Des dispositions contradictoires et étouffantes
Autre disposition de la LF 2018, la retenue d’une part de la transaction de vente chez le notaire. Celle-ci s’élève désormais à 50% au lieu de 20% de la somme totale de la transaction. « Le notaire fait la demande au fisc, si l’acquéreur n’a pas de dettes vis-à-vis du Trésor public. En cas d’absence de réponse dans les 30 jours, la somme est débloquée pour ne pas pénaliser le marché immobilier et le propriétaire du bien », explique le fondateur de lkeria.com. Une disposition jugée « étouffante », notamment par des promoteurs immobiliers présents qui expliquent ne pas pouvoir apporter la somme nécessaire sans que leur activité soit impactée. « Le dépôt de 50% de la somme va étouffer les promoteurs qui ont pour habitude d’exercer à travers des montages financiers », rapporte un membre de l’Organisation nationale des promoteurs immobiliers (ONPI).

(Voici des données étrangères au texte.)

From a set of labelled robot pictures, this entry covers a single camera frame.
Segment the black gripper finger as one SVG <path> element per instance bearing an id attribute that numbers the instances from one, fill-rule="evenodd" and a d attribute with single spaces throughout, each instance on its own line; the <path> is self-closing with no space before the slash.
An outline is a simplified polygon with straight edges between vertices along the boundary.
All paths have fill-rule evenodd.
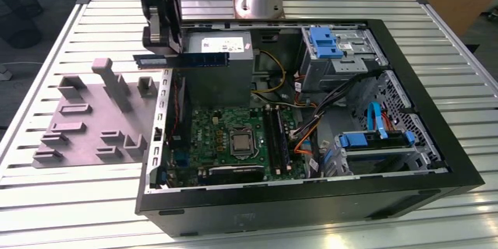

L’autre mesure phare de la LF 2018 concernant le secteur immobilier, le retour de la taxe sur la plus-value des transactions immobilières. Celle-ci s’élève à 5%, mais n’est pas applicable aux biens collectifs, ceux constituant l’unique propriété ou l’habitation principale détenue plus de 10 ans. « Une personne qui possède plusieurs biens immobiliers, tous ses biens sont soumis à l’impôt sur la plus-value », indique Abderrahmane Benyamina, expert en immobilier. « Ce n’est pas un problème que l’Etat ponctionne cette taxe, la question se pose en cas de travaux de rénovation du bien, par exemple.
Est-ce que les charges sont prises en compte ? », interroge l’expert qui considère la disposition comme étant en quelque sorte contradictoire avec celle permettant la vente des logements sociaux sous leurs différentes formes par leurs propriétaires. « Les professionnels n’ont pas été consultés pour trouver les bonnes solutions », regrette Abdelkrim Aouidat, président de la FNAI, qui dit craindre que la disposition sur la plus-value ou celle de la retenue des 50% pourrait conduire à des déclarations non conformes. « Cela va perturber le marché. Des dispositions devront être révisées lorsqu’on constatera les conséquences », prévient le même responsable.